» **TASK TO COMPLETE**: Set the entries down once more, exactly as they are worded.

Records from a data collection:

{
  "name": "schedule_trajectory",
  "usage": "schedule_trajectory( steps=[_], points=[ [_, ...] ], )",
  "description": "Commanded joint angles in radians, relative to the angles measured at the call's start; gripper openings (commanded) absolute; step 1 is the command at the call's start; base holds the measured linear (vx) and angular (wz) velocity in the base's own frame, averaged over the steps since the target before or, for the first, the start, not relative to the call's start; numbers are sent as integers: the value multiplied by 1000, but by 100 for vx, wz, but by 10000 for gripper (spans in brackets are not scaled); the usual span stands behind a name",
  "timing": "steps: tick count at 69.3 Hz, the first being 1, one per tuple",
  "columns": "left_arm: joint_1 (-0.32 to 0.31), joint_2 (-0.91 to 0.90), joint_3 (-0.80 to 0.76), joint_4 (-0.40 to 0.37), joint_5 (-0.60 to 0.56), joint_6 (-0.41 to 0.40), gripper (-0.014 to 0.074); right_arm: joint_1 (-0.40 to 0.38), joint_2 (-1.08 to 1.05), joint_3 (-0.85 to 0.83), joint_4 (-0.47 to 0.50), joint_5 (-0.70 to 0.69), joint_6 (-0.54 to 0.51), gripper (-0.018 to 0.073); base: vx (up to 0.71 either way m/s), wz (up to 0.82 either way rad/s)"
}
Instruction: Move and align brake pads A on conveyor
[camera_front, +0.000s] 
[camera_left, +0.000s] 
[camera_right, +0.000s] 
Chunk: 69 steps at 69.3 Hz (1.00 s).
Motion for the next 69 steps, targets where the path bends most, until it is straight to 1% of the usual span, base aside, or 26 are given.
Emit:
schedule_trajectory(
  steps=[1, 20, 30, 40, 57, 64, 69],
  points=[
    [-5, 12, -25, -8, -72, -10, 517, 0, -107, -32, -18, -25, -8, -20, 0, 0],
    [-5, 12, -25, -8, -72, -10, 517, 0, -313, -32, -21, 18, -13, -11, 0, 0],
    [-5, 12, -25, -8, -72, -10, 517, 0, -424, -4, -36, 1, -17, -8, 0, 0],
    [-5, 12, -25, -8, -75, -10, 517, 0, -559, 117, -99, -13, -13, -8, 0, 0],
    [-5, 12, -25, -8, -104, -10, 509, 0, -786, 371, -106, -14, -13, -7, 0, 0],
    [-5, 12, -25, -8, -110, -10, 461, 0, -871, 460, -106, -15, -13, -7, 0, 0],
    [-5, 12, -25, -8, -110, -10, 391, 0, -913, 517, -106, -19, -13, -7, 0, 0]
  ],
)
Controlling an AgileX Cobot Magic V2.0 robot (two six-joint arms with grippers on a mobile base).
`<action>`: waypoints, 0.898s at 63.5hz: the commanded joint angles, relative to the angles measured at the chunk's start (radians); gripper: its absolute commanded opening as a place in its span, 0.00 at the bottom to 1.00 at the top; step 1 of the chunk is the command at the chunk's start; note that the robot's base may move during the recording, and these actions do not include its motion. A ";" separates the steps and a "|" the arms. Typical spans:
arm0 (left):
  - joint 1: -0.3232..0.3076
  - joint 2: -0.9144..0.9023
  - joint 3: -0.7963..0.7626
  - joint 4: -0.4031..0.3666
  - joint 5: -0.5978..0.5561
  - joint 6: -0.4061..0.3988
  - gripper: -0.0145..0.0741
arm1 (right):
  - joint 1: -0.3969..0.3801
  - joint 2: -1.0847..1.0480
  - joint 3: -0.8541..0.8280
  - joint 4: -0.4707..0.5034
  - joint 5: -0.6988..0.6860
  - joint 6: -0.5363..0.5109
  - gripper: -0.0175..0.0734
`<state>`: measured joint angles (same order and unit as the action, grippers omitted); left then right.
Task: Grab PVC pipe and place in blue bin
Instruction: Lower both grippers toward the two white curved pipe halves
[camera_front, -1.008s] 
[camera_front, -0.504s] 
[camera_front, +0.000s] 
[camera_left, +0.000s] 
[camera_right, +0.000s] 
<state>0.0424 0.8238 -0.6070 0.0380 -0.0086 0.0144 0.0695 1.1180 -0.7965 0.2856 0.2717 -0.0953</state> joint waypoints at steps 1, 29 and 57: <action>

» **RESPONSE**:
{
  "name": "schedule_trajectory",
  "usage": "schedule_trajectory( steps=[_], points=[ [_, ...] ], )",
  "description": "Commanded joint angles in radians, relative to the angles measured at the call's start; gripper openings (commanded) absolute; step 1 is the command at the call's start; base holds the measured linear (vx) and angular (wz) velocity in the base's own frame, averaged over the steps since the target before or, for the first, the start, not relative to the call's start; numbers are sent as integers: the value multiplied by 1000, but by 100 for vx, wz, but by 10000 for gripper (spans in brackets are not scaled); the usual span stands behind a name",
  "timing": "steps: tick count at 69.3 Hz, the first being 1, one per tuple",
  "columns": "left_arm: joint_1 (-0.32 to 0.31), joint_2 (-0.91 to 0.90), joint_3 (-0.80 to 0.76), joint_4 (-0.40 to 0.37), joint_5 (-0.60 to 0.56), joint_6 (-0.41 to 0.40), gripper (-0.014 to 0.074); right_arm: joint_1 (-0.40 to 0.38), joint_2 (-1.08 to 1.05), joint_3 (-0.85 to 0.83), joint_4 (-0.47 to 0.50), joint_5 (-0.70 to 0.69), joint_6 (-0.54 to 0.51), gripper (-0.018 to 0.073); base: vx (up to 0.71 either way m/s), wz (up to 0.82 either way rad/s)"
}
Instruction: Move and align brake pads A on conveyor
[camera_front, +0.000s] 
[camera_left, +0.000s] 
[camera_right, +0.000s] 
Chunk: 69 steps at 69.3 Hz (1.00 s).
Motion for the next 69 steps, targets where the path bends most, until it is straight to 1% of the usual span, base aside, or 26 are given.
Emit:
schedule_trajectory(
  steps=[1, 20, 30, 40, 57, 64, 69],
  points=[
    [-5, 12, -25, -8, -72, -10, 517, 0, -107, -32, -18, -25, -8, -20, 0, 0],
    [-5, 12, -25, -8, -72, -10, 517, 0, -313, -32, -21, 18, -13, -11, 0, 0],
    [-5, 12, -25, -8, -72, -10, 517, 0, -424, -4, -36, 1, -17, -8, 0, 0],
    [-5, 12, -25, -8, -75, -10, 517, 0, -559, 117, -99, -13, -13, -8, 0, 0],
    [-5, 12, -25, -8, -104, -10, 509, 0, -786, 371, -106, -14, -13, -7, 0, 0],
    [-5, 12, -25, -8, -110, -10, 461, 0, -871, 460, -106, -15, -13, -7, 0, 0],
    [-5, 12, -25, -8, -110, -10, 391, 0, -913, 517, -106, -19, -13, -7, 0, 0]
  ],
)
Controlling an AgileX Cobot Magic V2.0 robot (two six-joint arms with grippers on a mobile base).
`<action>`: waypoints, 0.898s at 63.5hz: the commanded joint angles, relative to the angles measured at the chunk's start (radians); gripper: its absolute commanded opening as a place in its span, 0.00 at the bottom to 1.00 at the top; step 1 of the chunk is the command at the chunk's start; note that the robot's base may move during the recording, and these actions do not include its motion. A ";" separates the steps and a "|" the arms. Typical spans:
arm0 (left):
  - joint 1: -0.3232..0.3076
  - joint 2: -0.9144..0.9023
  - joint 3: -0.7963..0.7626
  - joint 4: -0.4031..0.3666
  - joint 5: -0.5978..0.5561
  - joint 6: -0.4061..0.3988
  - gripper: -0.0145..0.0741
arm1 (right):
  - joint 1: -0.3969..0.3801
  - joint 2: -1.0847..1.0480
  - joint 3: -0.8541..0.8280
  - joint 4: -0.4707..0.5034
  - joint 5: -0.6988..0.6860
  - joint 6: -0.5363..0.5109
  - gripper: -0.0175..0.0734
`<state>`: measured joint angles (same order and unit as the action, grippers omitted); left then right.
Task: Grab PVC pipe and place in blue bin
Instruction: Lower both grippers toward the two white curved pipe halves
[camera_front, -1.008s] 
[camera_front, -0.504s] 
[camera_front, +0.000s] 
[camera_left, +0.000s] 
[camera_right, +0.000s] 
<state>0.0424 0.8238 -0.6070 0.0380 -0.0086 0.0144 0.0695 1.1180 -0.7965 0.2856 0.2717 -0.0953</state> joint waypoints at steps 1, 29 and 57: <action>

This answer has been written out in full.